BEGIN

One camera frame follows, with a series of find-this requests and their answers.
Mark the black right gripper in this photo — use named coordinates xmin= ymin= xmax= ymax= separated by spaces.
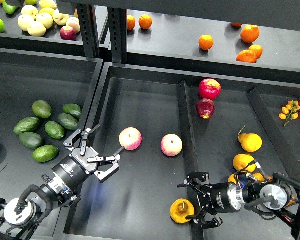
xmin=177 ymin=172 xmax=237 ymax=229

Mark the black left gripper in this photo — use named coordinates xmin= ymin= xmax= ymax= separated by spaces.
xmin=52 ymin=124 xmax=125 ymax=191

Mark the yellow pear with stem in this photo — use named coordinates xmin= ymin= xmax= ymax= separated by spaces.
xmin=170 ymin=198 xmax=195 ymax=224

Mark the green avocado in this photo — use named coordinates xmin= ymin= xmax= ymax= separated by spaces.
xmin=32 ymin=144 xmax=59 ymax=163

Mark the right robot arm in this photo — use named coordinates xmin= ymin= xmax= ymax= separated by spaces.
xmin=179 ymin=160 xmax=300 ymax=240

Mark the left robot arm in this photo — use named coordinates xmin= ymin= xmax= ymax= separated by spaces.
xmin=0 ymin=125 xmax=125 ymax=240

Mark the yellow pear lower left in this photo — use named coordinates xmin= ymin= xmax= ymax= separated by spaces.
xmin=227 ymin=173 xmax=239 ymax=184

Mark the avocado right middle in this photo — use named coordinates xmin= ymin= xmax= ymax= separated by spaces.
xmin=57 ymin=113 xmax=79 ymax=131

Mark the avocado centre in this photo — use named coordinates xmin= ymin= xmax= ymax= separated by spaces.
xmin=44 ymin=121 xmax=65 ymax=140

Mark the avocado upper right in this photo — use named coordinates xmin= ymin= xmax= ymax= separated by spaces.
xmin=62 ymin=103 xmax=82 ymax=119

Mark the yellow pear middle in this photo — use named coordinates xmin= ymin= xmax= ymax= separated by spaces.
xmin=232 ymin=153 xmax=255 ymax=171

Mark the avocado lower dark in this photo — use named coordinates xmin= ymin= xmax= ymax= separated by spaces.
xmin=19 ymin=132 xmax=45 ymax=150

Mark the yellow pear centre low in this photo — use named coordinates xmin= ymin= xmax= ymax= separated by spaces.
xmin=253 ymin=172 xmax=273 ymax=183

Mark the avocado top of pile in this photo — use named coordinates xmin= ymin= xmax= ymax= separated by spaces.
xmin=32 ymin=100 xmax=53 ymax=119

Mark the avocado left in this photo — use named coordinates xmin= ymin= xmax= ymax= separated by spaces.
xmin=13 ymin=116 xmax=41 ymax=136

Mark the yellow pear lower right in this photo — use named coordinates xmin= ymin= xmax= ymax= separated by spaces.
xmin=285 ymin=198 xmax=298 ymax=208

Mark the pale yellow pear front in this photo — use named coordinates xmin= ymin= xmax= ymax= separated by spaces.
xmin=27 ymin=21 xmax=47 ymax=37

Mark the pale yellow pear right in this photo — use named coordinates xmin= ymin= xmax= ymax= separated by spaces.
xmin=52 ymin=9 xmax=70 ymax=26

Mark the pale yellow pear centre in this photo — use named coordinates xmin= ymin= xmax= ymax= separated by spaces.
xmin=36 ymin=12 xmax=54 ymax=30

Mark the pale yellow pear left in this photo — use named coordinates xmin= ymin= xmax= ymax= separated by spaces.
xmin=17 ymin=14 xmax=35 ymax=32

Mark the black tray divider left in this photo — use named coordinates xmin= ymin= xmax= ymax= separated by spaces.
xmin=176 ymin=80 xmax=206 ymax=240

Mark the black tray divider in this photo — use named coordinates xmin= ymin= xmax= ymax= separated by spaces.
xmin=247 ymin=88 xmax=300 ymax=182
xmin=176 ymin=80 xmax=206 ymax=240

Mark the pink yellow apple left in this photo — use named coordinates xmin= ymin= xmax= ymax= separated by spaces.
xmin=119 ymin=127 xmax=143 ymax=151

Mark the pink yellow apple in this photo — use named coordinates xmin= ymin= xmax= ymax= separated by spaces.
xmin=119 ymin=127 xmax=143 ymax=151
xmin=160 ymin=134 xmax=183 ymax=157

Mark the pink yellow apple right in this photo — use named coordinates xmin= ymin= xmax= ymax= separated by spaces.
xmin=160 ymin=134 xmax=183 ymax=157

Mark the black left tray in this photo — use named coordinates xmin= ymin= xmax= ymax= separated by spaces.
xmin=0 ymin=48 xmax=104 ymax=201

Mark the black tray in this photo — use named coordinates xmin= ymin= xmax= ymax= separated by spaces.
xmin=0 ymin=48 xmax=104 ymax=201
xmin=53 ymin=64 xmax=300 ymax=240

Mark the black right tray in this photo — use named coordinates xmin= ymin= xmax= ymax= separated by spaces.
xmin=53 ymin=64 xmax=300 ymax=240

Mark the dark red apple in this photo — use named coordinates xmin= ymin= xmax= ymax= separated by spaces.
xmin=196 ymin=98 xmax=215 ymax=120

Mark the black tray divider right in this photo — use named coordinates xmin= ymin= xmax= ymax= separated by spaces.
xmin=247 ymin=88 xmax=300 ymax=182

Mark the bright red apple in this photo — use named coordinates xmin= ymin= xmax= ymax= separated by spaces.
xmin=198 ymin=78 xmax=222 ymax=101

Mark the orange cherry tomato bunch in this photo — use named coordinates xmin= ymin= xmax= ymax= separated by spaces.
xmin=278 ymin=100 xmax=300 ymax=127

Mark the red apple on shelf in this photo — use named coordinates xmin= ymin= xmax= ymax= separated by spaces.
xmin=60 ymin=25 xmax=77 ymax=41

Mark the pale peach fruit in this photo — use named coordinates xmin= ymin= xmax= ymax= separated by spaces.
xmin=66 ymin=16 xmax=81 ymax=34

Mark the orange left back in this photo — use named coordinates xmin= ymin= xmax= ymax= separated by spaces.
xmin=127 ymin=14 xmax=136 ymax=31

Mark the orange front right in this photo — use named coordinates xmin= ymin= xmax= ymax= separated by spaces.
xmin=236 ymin=49 xmax=257 ymax=63

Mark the black shelf post right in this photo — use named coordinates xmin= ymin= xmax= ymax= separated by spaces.
xmin=107 ymin=7 xmax=128 ymax=64

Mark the black shelf post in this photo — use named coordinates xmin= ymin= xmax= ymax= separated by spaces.
xmin=107 ymin=7 xmax=128 ymax=64
xmin=76 ymin=3 xmax=100 ymax=59

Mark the black shelf post left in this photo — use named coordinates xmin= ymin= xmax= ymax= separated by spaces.
xmin=76 ymin=3 xmax=100 ymax=59

END

- _Task requirements_:
Your copy should hold each line above exactly and no pictures at all.

- _Output_:
One camera frame follows, with a series of find-this requests and their answers.
Mark the black right gripper in this photo — use named coordinates xmin= ymin= xmax= ymax= separated by spaces.
xmin=177 ymin=172 xmax=237 ymax=229

Mark the black left gripper in this photo — use named coordinates xmin= ymin= xmax= ymax= separated by spaces.
xmin=52 ymin=124 xmax=125 ymax=191

Mark the yellow pear with stem in this photo — use named coordinates xmin= ymin= xmax= ymax= separated by spaces.
xmin=170 ymin=198 xmax=195 ymax=224

Mark the green avocado in this photo — use named coordinates xmin= ymin= xmax= ymax= separated by spaces.
xmin=32 ymin=144 xmax=59 ymax=163

Mark the right robot arm in this photo — use named coordinates xmin= ymin= xmax= ymax= separated by spaces.
xmin=179 ymin=160 xmax=300 ymax=240

Mark the left robot arm in this photo — use named coordinates xmin= ymin= xmax= ymax= separated by spaces.
xmin=0 ymin=125 xmax=125 ymax=240

Mark the yellow pear lower left in this photo — use named coordinates xmin= ymin= xmax= ymax= separated by spaces.
xmin=227 ymin=173 xmax=239 ymax=184

Mark the avocado right middle in this photo — use named coordinates xmin= ymin= xmax= ymax= separated by spaces.
xmin=57 ymin=113 xmax=79 ymax=131

Mark the avocado centre in this photo — use named coordinates xmin= ymin= xmax= ymax= separated by spaces.
xmin=44 ymin=121 xmax=65 ymax=140

Mark the avocado upper right in this photo — use named coordinates xmin= ymin= xmax= ymax= separated by spaces.
xmin=62 ymin=103 xmax=82 ymax=119

Mark the yellow pear middle in this photo — use named coordinates xmin= ymin= xmax= ymax= separated by spaces.
xmin=232 ymin=153 xmax=255 ymax=171

Mark the avocado lower dark in this photo — use named coordinates xmin= ymin= xmax= ymax= separated by spaces.
xmin=19 ymin=132 xmax=45 ymax=150

Mark the yellow pear centre low in this photo — use named coordinates xmin= ymin= xmax= ymax= separated by spaces.
xmin=253 ymin=172 xmax=273 ymax=183

Mark the avocado top of pile in this photo — use named coordinates xmin= ymin= xmax= ymax= separated by spaces.
xmin=32 ymin=100 xmax=53 ymax=119

Mark the avocado left in this photo — use named coordinates xmin= ymin= xmax= ymax= separated by spaces.
xmin=13 ymin=116 xmax=41 ymax=136

Mark the yellow pear lower right in this photo — use named coordinates xmin= ymin= xmax= ymax= separated by spaces.
xmin=285 ymin=198 xmax=298 ymax=208

Mark the pale yellow pear front in this photo — use named coordinates xmin= ymin= xmax= ymax= separated by spaces.
xmin=27 ymin=21 xmax=47 ymax=37

Mark the pale yellow pear right in this photo — use named coordinates xmin= ymin= xmax= ymax= separated by spaces.
xmin=52 ymin=9 xmax=70 ymax=26

Mark the pale yellow pear centre in this photo — use named coordinates xmin= ymin= xmax= ymax= separated by spaces.
xmin=36 ymin=12 xmax=54 ymax=30

Mark the pale yellow pear left in this photo — use named coordinates xmin= ymin= xmax= ymax= separated by spaces.
xmin=17 ymin=14 xmax=35 ymax=32

Mark the black tray divider left in this photo — use named coordinates xmin= ymin= xmax= ymax= separated by spaces.
xmin=176 ymin=80 xmax=206 ymax=240

Mark the black tray divider in this photo — use named coordinates xmin= ymin= xmax= ymax= separated by spaces.
xmin=247 ymin=88 xmax=300 ymax=182
xmin=176 ymin=80 xmax=206 ymax=240

Mark the pink yellow apple left in this photo — use named coordinates xmin= ymin= xmax= ymax= separated by spaces.
xmin=119 ymin=127 xmax=143 ymax=151

Mark the pink yellow apple in this photo — use named coordinates xmin= ymin= xmax= ymax= separated by spaces.
xmin=119 ymin=127 xmax=143 ymax=151
xmin=160 ymin=134 xmax=183 ymax=157

Mark the pink yellow apple right in this photo — use named coordinates xmin= ymin= xmax= ymax= separated by spaces.
xmin=160 ymin=134 xmax=183 ymax=157

Mark the black left tray in this photo — use named coordinates xmin= ymin= xmax= ymax= separated by spaces.
xmin=0 ymin=48 xmax=104 ymax=201

Mark the black tray in this photo — use named coordinates xmin= ymin= xmax= ymax= separated by spaces.
xmin=0 ymin=48 xmax=104 ymax=201
xmin=53 ymin=64 xmax=300 ymax=240

Mark the black right tray in this photo — use named coordinates xmin= ymin= xmax= ymax= separated by spaces.
xmin=53 ymin=64 xmax=300 ymax=240

Mark the dark red apple in this photo — use named coordinates xmin= ymin= xmax= ymax= separated by spaces.
xmin=196 ymin=98 xmax=215 ymax=120

Mark the black tray divider right in this photo — use named coordinates xmin= ymin= xmax= ymax= separated by spaces.
xmin=247 ymin=88 xmax=300 ymax=182

Mark the bright red apple in this photo — use named coordinates xmin= ymin= xmax= ymax= separated by spaces.
xmin=198 ymin=78 xmax=222 ymax=101

Mark the orange cherry tomato bunch in this photo — use named coordinates xmin= ymin= xmax= ymax= separated by spaces.
xmin=278 ymin=100 xmax=300 ymax=127

Mark the red apple on shelf in this photo — use named coordinates xmin= ymin= xmax= ymax= separated by spaces.
xmin=60 ymin=25 xmax=77 ymax=41

Mark the pale peach fruit in this photo — use named coordinates xmin= ymin= xmax= ymax= separated by spaces.
xmin=66 ymin=16 xmax=81 ymax=34

Mark the orange left back in this photo — use named coordinates xmin= ymin= xmax= ymax= separated by spaces.
xmin=127 ymin=14 xmax=136 ymax=31

Mark the orange front right in this photo — use named coordinates xmin= ymin= xmax= ymax= separated by spaces.
xmin=236 ymin=49 xmax=257 ymax=63

Mark the black shelf post right in this photo — use named coordinates xmin= ymin= xmax= ymax= separated by spaces.
xmin=107 ymin=7 xmax=128 ymax=64

Mark the black shelf post in this photo — use named coordinates xmin= ymin= xmax= ymax= separated by spaces.
xmin=107 ymin=7 xmax=128 ymax=64
xmin=76 ymin=3 xmax=100 ymax=59

Mark the black shelf post left in this photo — use named coordinates xmin= ymin= xmax= ymax= separated by spaces.
xmin=76 ymin=3 xmax=100 ymax=59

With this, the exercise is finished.